Would you please copy every line from the records that contains the word "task"?

» **ENTRIES PROVIDED**
· · ·

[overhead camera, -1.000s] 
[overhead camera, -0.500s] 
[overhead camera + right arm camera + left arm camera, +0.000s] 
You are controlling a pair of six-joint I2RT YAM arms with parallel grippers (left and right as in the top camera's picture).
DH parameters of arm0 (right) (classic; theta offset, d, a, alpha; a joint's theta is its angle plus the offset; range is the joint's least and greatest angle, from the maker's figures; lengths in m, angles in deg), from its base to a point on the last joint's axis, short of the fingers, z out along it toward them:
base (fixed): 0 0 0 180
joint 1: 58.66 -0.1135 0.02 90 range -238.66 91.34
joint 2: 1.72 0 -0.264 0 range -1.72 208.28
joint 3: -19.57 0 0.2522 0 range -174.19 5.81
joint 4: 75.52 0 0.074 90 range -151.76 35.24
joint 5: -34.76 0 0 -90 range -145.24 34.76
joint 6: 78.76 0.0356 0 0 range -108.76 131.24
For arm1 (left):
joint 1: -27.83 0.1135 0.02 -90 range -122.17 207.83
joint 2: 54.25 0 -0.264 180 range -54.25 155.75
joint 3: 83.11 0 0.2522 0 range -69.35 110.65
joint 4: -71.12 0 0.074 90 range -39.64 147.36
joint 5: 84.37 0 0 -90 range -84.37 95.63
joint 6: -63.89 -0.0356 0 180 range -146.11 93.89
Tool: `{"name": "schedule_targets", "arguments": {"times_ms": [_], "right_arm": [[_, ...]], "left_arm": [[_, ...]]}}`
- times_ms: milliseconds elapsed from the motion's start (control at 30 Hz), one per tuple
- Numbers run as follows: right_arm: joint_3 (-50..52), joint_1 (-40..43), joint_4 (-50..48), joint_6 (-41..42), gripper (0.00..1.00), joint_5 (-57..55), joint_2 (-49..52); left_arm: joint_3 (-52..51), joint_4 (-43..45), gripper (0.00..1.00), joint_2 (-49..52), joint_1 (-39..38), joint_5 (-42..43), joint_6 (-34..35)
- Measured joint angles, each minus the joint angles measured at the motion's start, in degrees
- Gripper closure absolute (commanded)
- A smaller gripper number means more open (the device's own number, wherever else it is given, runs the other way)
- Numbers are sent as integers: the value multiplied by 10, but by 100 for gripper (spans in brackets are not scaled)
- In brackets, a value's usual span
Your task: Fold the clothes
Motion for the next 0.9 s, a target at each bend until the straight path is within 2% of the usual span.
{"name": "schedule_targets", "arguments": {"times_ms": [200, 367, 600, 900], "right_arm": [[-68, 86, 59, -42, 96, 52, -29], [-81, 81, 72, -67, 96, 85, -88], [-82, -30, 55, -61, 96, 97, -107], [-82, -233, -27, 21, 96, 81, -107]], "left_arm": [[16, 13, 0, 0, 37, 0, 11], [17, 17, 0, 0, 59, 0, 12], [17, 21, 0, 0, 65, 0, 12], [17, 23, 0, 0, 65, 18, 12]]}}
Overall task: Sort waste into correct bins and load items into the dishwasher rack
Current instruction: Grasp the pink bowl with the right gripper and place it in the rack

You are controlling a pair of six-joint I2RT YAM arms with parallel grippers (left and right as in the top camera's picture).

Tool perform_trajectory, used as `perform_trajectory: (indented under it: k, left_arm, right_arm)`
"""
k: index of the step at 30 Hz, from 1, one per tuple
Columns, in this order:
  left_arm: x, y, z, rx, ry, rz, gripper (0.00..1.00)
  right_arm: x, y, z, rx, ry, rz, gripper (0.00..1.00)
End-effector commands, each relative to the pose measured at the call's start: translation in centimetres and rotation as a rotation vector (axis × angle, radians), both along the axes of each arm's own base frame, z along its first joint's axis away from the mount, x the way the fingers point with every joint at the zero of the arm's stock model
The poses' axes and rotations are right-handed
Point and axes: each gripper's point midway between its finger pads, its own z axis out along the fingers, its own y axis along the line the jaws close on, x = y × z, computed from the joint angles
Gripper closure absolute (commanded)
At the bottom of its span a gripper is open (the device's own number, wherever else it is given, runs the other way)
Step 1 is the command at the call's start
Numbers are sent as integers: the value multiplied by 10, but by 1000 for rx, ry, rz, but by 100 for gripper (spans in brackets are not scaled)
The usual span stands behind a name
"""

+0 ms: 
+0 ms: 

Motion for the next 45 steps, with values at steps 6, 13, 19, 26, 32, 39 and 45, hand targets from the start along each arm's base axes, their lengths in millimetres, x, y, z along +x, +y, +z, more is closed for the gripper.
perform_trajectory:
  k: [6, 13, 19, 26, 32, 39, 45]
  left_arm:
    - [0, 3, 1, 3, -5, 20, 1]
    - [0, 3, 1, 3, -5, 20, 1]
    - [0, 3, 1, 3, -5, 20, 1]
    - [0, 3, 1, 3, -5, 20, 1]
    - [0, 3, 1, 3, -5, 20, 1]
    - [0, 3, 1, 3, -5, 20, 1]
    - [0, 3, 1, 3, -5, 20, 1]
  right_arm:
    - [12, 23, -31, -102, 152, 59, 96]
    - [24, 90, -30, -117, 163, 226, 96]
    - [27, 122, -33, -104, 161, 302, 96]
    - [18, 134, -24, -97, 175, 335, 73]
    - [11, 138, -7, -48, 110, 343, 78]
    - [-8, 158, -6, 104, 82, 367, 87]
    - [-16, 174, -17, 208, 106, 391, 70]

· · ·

» **EXERCISE ANSWER**
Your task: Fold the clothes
Overall task: Sort waste into correct bins and load items into the dishwasher rack

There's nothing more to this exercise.